Restate word for word the lines of the material below, from the line with "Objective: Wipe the" to the line with "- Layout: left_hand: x", both lines included, and no others.

Data supplied
____________________

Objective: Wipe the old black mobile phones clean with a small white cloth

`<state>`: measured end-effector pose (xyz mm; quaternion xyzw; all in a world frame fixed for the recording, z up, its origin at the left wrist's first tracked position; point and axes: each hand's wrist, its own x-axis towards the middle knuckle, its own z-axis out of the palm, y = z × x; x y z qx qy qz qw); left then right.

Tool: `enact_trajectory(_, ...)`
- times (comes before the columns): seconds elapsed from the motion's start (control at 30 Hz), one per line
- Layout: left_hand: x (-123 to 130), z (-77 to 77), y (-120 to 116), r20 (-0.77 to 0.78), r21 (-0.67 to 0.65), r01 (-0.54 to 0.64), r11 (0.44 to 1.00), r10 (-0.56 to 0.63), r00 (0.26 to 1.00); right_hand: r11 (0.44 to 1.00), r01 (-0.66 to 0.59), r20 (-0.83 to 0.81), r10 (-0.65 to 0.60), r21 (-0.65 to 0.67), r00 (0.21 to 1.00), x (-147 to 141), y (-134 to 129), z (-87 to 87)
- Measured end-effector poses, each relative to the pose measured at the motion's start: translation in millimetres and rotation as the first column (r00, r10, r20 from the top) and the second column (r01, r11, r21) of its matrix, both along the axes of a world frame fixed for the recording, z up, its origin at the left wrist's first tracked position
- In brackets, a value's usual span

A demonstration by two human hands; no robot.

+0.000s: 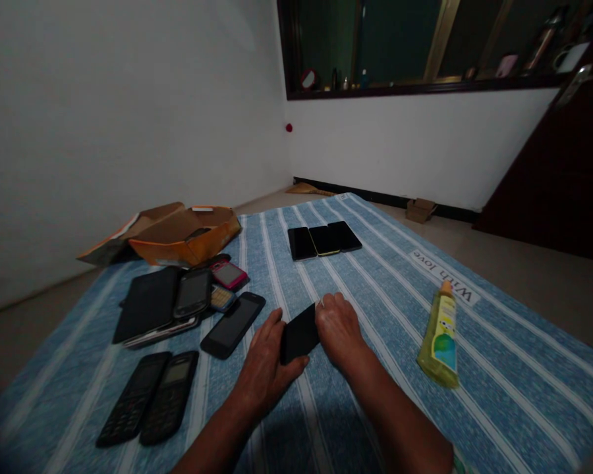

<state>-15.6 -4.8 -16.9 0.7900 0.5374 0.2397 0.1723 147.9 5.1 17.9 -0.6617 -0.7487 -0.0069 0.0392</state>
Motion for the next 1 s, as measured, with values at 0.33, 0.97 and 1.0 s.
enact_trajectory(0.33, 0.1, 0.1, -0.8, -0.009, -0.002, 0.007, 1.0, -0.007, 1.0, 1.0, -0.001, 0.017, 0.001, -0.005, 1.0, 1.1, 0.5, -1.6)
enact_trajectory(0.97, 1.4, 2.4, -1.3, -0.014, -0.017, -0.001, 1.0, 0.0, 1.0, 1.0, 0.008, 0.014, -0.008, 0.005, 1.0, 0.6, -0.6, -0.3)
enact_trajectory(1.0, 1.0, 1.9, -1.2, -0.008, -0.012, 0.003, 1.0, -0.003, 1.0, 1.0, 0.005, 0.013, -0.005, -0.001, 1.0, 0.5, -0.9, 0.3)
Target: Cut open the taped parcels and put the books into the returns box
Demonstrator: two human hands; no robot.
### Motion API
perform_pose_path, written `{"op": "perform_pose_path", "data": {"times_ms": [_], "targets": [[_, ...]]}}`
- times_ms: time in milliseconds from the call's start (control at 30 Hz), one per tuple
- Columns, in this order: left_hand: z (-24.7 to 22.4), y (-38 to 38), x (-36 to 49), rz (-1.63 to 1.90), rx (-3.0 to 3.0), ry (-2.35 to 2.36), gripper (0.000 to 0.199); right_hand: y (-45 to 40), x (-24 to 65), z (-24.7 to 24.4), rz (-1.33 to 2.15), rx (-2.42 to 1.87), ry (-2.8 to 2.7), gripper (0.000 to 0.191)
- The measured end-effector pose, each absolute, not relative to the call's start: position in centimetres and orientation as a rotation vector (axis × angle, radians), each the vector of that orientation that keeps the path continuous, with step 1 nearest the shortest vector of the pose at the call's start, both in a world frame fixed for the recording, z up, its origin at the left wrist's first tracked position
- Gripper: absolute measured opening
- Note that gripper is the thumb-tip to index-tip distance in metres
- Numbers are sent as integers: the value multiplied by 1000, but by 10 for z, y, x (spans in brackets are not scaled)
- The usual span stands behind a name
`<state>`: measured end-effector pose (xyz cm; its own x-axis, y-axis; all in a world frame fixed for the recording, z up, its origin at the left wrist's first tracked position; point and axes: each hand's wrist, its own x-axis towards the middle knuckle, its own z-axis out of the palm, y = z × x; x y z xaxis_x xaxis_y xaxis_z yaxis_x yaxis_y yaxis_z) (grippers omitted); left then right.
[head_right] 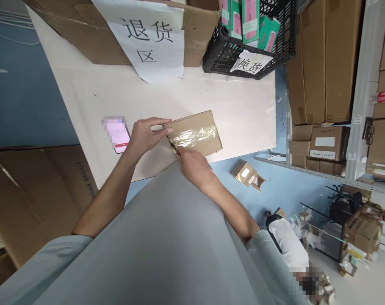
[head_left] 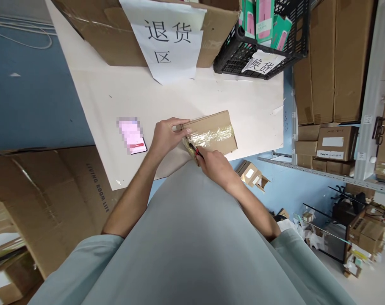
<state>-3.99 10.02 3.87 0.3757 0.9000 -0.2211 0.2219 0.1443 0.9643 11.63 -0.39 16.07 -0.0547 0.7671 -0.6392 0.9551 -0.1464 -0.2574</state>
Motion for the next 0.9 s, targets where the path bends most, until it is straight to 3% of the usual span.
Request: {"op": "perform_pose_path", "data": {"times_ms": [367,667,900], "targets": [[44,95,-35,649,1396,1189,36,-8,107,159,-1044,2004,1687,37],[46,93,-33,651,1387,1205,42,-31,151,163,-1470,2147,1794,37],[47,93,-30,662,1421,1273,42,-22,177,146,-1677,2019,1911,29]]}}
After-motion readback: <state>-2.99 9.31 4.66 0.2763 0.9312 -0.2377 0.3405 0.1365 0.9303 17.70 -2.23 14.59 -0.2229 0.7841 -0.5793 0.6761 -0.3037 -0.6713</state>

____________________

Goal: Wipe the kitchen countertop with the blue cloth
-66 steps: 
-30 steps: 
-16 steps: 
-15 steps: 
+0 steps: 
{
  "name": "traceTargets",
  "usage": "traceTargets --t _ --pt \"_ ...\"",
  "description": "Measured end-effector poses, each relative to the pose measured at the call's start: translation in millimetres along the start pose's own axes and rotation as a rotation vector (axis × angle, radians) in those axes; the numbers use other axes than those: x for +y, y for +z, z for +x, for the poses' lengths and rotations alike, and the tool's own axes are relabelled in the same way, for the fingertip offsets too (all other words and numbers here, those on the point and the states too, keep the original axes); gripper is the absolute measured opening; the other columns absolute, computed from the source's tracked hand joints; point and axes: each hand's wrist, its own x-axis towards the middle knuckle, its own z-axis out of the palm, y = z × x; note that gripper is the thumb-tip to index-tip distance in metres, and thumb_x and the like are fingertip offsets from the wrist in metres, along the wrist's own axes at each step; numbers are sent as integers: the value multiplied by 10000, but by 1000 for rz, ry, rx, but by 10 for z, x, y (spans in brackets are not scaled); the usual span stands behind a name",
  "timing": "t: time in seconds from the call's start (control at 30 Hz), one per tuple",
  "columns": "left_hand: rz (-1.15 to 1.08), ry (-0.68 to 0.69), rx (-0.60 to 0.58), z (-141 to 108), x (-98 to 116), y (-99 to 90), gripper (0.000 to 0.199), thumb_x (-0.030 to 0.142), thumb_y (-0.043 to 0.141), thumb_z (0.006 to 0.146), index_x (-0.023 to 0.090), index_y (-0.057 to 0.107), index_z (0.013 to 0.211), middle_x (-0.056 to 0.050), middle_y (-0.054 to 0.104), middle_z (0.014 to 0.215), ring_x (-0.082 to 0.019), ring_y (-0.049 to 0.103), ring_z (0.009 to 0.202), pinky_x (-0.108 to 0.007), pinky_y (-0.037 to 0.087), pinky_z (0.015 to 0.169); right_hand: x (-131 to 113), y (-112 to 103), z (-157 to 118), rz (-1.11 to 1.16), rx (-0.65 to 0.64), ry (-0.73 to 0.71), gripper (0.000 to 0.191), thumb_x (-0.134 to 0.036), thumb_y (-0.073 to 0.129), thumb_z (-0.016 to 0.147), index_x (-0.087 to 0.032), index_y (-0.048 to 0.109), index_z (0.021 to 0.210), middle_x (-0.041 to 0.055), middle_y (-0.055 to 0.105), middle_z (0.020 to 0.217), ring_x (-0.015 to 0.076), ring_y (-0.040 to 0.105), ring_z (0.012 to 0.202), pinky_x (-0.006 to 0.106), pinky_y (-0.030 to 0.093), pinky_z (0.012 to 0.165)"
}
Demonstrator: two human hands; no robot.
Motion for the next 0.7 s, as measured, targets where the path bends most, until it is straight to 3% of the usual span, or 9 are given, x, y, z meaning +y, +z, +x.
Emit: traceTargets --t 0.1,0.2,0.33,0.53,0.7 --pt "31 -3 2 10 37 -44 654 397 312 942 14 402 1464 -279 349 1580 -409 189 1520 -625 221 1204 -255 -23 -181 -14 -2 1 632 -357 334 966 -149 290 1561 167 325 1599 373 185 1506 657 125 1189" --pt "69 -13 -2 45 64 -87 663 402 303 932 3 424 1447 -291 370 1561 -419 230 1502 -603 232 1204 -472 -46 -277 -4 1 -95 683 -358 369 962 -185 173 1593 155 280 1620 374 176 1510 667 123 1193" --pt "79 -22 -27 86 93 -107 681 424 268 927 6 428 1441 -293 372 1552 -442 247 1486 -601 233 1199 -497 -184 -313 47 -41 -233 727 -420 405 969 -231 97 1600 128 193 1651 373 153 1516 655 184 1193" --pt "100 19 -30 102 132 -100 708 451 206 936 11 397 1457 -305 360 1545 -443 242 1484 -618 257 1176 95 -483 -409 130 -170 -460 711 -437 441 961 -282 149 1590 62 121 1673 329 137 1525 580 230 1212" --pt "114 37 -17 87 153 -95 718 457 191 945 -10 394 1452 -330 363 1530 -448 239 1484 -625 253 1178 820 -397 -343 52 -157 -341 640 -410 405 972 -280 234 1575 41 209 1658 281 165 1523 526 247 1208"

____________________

Response to this exercise
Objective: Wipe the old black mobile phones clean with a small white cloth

`<state>`: measured end-effector pose (xyz mm; quaternion xyzw; all in a world frame fixed for the recording, z up, its origin at the left wrist's first tracked position; point and axes: each hand's wrist, its own x-axis towards the middle knuckle, its own z-axis out of the palm, y = z × x; x y z qx qy qz qw); left then right.

Tool: `enact_trajectory(_, ...)`
- times (comes before the columns): seconds elapsed from the motion's start (control at 30 Hz), one per line
- Layout: left_hand: x (-123 to 130), z (-77 to 77), y (-120 to 116), r20 (-0.77 to 0.78), r21 (-0.67 to 0.65), r01 (-0.54 to 0.64), r11 (0.44 to 1.00), r10 (-0.56 to 0.63), r00 (0.26 to 1.00); right_hand: r11 (0.44 to 1.00), r01 (-0.66 to 0.59), r20 (-0.83 to 0.81), r10 (-0.65 to 0.60), r21 (-0.65 to 0.67), r00 (0.21 to 1.00), x (-147 to 141), y (-134 to 129), z (-87 to 87)

That is the complete output.